Near-Optimal BRL using Optimistic Local Transitions

Model-based Bayesian Reinforcement Learning (BRL) allows a found formalization of the problem of acting optimally while facing an unknown environment, i.e., avoiding the exploration-exploitation dilemma. However, algorithms explicitly addressing BRL suffer from such a combinatorial explosion that a large body of work relies on heuristic algorithms. This paper introduces BOLT, a simple and (almost) deterministic heuristic algorithm for BRL which is optimistic about the transition function. We analyze BOLT’s sample complexity, and show that under certain parameters, the algorithm is near-optimal in the Bayesian sense with high probability. Then, experimental results highlight the key differences of this method compared to previous work.

💡 Research Summary

The paper tackles a central challenge in Bayesian Reinforcement Learning (BRL): how to act near‑optimally in an unknown environment without succumbing to the exploration‑exploitation dilemma. Traditional BRL methods maintain a posterior distribution over transition and reward functions and compute the Bayes‑optimal policy directly. However, exact Bayes‑optimal planning is intractable because the belief space grows combinatorially with the number of states and actions. Consequently, most practical work relies on heuristic approaches that add exploration bonuses (e.g., BEB, VBRL, MBIE‑MDP) but lack strong theoretical guarantees.

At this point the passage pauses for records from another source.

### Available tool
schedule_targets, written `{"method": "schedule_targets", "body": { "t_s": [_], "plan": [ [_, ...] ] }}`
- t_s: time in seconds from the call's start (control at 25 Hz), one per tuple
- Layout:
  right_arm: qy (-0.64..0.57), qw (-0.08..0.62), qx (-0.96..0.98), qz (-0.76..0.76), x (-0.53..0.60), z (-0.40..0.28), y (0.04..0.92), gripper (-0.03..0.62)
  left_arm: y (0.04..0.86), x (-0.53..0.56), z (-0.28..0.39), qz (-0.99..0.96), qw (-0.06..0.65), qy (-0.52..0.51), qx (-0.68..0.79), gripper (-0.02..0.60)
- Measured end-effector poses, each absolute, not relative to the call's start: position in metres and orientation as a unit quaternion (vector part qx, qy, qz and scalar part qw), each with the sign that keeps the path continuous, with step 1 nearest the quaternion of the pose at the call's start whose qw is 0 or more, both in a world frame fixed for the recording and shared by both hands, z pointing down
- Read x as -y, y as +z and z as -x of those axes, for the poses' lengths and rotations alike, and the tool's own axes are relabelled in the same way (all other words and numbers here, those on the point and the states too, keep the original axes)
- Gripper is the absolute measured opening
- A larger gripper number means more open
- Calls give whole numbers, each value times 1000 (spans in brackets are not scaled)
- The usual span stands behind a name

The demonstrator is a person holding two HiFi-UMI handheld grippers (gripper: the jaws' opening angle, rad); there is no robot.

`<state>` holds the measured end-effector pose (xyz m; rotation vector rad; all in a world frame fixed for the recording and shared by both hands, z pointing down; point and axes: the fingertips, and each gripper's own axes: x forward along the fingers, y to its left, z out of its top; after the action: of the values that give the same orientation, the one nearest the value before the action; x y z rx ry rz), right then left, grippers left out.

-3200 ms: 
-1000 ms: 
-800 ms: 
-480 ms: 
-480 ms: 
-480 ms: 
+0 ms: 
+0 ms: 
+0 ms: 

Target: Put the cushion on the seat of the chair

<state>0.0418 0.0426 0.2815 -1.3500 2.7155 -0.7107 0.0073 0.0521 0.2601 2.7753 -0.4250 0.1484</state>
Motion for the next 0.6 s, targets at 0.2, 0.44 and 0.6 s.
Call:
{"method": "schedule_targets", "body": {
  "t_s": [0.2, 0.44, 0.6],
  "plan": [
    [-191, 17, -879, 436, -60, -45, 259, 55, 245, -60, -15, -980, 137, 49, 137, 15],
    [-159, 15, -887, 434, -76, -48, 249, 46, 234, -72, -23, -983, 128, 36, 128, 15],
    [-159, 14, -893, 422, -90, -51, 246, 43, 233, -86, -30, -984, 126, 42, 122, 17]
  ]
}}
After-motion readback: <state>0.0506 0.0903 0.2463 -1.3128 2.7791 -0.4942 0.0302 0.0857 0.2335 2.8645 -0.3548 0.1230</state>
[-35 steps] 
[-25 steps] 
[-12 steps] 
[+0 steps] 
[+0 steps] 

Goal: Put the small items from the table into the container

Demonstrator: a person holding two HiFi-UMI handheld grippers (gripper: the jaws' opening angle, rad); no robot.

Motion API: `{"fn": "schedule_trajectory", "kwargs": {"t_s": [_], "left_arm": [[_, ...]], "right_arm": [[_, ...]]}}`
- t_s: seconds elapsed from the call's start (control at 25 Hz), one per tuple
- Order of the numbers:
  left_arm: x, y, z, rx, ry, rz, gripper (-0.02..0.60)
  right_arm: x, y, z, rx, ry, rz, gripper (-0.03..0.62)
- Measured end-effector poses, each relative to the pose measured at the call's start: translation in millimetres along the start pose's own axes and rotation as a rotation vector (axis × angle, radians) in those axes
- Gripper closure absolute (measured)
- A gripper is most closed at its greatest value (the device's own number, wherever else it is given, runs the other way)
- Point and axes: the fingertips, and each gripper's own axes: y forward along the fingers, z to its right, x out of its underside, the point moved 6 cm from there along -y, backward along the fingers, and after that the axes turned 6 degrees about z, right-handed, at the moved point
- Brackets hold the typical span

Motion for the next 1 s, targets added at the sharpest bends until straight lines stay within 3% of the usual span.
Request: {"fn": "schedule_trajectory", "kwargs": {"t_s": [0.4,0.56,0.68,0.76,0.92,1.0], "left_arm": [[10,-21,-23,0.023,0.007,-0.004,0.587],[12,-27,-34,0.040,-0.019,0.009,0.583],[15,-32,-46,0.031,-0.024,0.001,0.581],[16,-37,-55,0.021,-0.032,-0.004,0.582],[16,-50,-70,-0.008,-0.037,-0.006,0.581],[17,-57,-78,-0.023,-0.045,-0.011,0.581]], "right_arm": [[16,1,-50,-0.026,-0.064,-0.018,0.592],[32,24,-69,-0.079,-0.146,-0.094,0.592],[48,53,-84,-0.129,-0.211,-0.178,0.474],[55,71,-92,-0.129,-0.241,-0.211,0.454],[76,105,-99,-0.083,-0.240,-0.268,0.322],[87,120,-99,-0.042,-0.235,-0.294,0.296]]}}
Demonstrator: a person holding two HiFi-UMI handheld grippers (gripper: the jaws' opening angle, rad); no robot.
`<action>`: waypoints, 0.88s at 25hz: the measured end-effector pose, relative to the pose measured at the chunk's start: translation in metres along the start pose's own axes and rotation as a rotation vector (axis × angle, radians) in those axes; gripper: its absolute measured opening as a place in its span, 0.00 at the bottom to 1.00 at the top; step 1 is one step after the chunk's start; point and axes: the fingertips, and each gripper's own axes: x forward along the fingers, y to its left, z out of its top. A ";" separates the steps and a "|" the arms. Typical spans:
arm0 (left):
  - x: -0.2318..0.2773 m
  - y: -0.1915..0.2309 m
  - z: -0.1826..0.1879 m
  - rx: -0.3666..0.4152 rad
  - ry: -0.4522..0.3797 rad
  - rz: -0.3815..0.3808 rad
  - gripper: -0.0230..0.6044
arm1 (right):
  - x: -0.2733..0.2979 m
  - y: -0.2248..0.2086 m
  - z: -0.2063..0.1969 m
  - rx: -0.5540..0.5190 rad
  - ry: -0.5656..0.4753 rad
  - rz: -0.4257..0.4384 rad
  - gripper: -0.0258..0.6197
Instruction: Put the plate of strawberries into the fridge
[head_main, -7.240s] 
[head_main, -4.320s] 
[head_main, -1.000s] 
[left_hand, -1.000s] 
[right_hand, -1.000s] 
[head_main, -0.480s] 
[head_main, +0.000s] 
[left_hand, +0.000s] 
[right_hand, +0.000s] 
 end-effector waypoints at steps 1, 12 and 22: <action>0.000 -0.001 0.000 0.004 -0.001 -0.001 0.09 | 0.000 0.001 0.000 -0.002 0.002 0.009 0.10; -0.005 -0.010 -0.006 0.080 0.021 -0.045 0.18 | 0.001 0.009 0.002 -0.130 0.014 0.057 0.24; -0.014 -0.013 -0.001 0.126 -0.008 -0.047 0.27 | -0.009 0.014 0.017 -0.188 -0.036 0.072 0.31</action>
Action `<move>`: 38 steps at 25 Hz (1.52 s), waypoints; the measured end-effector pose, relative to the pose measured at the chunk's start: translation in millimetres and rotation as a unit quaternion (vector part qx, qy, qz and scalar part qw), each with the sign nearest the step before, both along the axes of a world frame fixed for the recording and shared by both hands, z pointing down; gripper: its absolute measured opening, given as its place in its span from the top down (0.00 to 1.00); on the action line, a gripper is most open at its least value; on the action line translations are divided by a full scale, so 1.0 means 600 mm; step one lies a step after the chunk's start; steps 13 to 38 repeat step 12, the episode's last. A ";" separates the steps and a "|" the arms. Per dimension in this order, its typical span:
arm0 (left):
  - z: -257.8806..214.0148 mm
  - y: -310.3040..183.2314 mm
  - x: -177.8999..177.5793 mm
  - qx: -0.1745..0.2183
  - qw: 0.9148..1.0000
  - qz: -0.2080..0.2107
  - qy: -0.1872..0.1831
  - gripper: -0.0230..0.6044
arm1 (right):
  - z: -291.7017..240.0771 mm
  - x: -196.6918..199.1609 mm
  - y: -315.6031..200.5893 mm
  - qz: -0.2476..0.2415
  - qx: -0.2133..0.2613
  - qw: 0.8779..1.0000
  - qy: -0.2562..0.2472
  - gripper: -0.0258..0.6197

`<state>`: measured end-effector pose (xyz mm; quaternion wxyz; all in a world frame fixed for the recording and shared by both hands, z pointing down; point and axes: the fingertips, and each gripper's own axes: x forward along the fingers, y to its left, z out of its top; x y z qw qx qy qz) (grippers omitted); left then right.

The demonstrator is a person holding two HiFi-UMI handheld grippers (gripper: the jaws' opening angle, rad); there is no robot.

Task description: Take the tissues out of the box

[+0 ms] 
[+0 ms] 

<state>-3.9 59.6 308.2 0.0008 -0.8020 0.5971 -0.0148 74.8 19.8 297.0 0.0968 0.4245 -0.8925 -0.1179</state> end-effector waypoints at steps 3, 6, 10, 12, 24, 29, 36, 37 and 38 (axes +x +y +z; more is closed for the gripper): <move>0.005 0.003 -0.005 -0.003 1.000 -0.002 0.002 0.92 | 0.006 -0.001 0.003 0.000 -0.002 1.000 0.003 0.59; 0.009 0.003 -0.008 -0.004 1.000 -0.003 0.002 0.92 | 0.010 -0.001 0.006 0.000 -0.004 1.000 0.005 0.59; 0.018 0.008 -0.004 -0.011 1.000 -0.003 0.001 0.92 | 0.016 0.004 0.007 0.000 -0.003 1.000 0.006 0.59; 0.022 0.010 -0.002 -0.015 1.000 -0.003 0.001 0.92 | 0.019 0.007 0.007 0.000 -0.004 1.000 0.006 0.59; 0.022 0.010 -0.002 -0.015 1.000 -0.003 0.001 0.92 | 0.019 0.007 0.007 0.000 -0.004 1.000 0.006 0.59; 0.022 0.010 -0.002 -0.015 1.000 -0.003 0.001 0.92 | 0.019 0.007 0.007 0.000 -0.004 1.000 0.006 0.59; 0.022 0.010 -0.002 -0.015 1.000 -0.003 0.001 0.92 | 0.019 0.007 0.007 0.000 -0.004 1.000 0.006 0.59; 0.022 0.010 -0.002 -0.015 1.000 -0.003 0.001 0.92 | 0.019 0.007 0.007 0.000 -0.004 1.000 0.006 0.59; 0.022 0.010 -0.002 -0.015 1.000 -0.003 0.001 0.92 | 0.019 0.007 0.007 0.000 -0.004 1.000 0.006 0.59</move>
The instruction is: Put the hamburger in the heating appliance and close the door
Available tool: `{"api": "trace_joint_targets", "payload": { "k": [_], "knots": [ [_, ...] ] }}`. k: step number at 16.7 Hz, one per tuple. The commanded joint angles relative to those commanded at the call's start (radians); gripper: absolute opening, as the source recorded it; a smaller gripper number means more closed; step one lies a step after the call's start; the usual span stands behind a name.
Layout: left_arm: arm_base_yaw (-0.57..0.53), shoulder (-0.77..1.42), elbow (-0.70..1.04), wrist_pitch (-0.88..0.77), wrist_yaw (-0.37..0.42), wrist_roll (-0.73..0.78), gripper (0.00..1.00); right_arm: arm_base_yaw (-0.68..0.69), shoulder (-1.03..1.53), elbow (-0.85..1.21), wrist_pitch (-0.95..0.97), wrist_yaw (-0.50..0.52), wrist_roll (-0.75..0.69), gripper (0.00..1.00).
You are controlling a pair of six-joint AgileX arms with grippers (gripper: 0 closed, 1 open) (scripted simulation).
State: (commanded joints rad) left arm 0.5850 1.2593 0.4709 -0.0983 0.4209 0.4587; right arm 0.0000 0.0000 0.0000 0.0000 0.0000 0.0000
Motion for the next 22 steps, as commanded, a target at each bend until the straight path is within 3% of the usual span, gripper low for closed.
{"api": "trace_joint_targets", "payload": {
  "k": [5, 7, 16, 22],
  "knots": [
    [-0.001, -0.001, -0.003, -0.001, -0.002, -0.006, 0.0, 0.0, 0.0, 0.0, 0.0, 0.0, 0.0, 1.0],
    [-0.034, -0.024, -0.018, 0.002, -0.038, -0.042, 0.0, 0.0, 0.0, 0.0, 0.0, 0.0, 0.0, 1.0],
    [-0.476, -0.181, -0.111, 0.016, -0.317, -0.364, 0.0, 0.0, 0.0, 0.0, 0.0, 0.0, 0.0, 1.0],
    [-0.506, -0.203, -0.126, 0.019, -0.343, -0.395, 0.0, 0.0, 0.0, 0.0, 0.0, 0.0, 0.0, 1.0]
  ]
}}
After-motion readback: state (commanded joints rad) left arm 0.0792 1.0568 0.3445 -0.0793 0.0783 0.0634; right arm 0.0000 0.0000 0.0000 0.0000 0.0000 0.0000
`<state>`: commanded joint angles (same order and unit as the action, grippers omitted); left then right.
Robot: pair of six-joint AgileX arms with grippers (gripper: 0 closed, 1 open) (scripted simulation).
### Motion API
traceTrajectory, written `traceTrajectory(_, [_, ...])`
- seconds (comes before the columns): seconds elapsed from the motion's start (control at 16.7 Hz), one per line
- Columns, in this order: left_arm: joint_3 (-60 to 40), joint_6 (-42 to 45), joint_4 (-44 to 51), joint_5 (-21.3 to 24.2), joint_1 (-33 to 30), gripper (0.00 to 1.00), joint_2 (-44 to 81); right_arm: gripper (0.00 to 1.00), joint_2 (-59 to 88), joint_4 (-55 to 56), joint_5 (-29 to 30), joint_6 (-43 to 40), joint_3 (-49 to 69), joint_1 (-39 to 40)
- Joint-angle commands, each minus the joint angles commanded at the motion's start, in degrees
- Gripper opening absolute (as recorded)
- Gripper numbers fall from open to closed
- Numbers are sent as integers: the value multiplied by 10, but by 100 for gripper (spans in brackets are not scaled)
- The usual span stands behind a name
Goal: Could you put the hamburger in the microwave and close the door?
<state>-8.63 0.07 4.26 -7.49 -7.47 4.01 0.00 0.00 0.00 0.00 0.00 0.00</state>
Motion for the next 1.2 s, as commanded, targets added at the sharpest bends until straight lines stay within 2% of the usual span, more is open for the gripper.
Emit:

The authors introduce BOLT (Bayesian Optimistic Local Transitions), a simple yet powerful heuristic that injects optimism directly into the transition model. For each state‑action pair ((s,a)), the algorithm keeps a Beta posterior over the unknown transition probabilities to each successor state (s’). Instead of sampling from this posterior, BOLT constructs an “optimistic” transition matrix (\tilde{P}(\cdot|s,a)) by taking an upper confidence bound (UCB) of the Beta distribution. The degree of optimism is controlled by a scalar parameter (\lambda); setting (\lambda = \Theta\bigl(\frac{1}{1-\gamma}\bigr)) yields a balance that encourages exploration of poorly‑sampled transitions while preventing overly aggressive behavior.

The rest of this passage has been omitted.